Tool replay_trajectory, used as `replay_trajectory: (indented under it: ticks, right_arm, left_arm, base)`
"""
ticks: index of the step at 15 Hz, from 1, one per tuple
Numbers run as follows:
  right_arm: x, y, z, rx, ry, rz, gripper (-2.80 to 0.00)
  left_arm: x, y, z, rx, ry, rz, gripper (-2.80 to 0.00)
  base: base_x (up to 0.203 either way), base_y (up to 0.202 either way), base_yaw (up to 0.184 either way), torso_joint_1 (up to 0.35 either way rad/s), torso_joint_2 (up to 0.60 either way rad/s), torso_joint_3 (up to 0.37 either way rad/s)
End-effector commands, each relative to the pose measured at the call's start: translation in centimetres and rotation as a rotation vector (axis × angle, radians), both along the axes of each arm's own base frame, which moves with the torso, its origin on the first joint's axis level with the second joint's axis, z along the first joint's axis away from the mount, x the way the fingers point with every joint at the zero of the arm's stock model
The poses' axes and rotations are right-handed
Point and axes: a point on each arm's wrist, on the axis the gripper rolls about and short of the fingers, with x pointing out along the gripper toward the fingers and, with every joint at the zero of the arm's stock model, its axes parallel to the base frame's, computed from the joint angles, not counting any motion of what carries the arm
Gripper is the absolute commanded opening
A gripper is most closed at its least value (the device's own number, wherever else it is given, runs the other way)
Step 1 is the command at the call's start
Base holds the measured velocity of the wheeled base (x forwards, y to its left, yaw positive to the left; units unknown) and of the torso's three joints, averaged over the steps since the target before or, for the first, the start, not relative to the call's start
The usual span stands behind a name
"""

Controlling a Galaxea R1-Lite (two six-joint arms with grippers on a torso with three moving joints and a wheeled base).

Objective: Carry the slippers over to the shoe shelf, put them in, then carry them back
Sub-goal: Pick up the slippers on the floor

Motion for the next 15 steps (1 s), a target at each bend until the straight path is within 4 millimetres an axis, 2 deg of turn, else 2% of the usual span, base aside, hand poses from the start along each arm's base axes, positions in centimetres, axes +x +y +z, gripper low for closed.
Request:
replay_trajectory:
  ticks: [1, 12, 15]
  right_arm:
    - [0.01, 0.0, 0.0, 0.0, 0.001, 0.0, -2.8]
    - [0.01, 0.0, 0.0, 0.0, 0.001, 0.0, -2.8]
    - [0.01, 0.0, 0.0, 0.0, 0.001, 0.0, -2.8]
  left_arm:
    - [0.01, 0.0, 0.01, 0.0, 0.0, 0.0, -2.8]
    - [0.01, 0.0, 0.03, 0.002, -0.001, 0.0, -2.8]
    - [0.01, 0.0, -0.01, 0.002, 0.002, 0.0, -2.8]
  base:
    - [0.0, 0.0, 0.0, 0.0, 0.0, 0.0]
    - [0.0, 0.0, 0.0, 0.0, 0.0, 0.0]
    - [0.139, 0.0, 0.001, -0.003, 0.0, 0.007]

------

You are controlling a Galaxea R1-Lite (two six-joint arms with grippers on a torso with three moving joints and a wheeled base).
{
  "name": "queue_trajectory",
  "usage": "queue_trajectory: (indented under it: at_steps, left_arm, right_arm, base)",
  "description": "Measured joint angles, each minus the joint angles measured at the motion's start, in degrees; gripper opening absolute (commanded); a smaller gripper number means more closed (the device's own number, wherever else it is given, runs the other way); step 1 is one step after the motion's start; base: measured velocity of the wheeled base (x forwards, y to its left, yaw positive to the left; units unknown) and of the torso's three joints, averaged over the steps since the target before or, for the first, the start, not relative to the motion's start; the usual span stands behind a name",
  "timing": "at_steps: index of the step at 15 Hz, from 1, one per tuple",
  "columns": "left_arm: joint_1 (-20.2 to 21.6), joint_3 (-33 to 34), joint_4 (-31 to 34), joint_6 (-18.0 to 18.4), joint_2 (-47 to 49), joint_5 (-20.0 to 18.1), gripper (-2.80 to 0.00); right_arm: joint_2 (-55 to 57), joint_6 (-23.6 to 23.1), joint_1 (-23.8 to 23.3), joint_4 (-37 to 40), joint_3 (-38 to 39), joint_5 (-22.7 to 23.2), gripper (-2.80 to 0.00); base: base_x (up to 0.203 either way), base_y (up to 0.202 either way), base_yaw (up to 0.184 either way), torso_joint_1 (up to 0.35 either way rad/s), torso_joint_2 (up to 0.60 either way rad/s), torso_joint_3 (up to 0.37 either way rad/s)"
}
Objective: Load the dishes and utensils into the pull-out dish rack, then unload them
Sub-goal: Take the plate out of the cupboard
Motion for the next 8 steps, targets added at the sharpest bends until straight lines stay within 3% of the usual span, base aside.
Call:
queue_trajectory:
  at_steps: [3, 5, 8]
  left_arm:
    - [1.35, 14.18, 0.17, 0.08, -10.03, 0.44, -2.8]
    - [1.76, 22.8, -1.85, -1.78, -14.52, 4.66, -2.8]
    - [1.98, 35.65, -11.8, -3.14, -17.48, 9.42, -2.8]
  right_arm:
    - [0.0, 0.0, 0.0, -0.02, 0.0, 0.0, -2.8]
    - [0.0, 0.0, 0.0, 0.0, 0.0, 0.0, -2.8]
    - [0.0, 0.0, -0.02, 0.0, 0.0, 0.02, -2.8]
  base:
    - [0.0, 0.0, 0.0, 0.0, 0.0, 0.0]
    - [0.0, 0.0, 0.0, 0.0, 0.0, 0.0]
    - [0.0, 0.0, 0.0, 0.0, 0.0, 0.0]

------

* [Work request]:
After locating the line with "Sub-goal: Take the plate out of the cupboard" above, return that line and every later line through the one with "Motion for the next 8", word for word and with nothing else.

* [Result]:
Sub-goal: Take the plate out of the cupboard
Motion for the next 8 steps, targets added at the sharpest bends until straight lines stay within 3% of the usual span, base aside.

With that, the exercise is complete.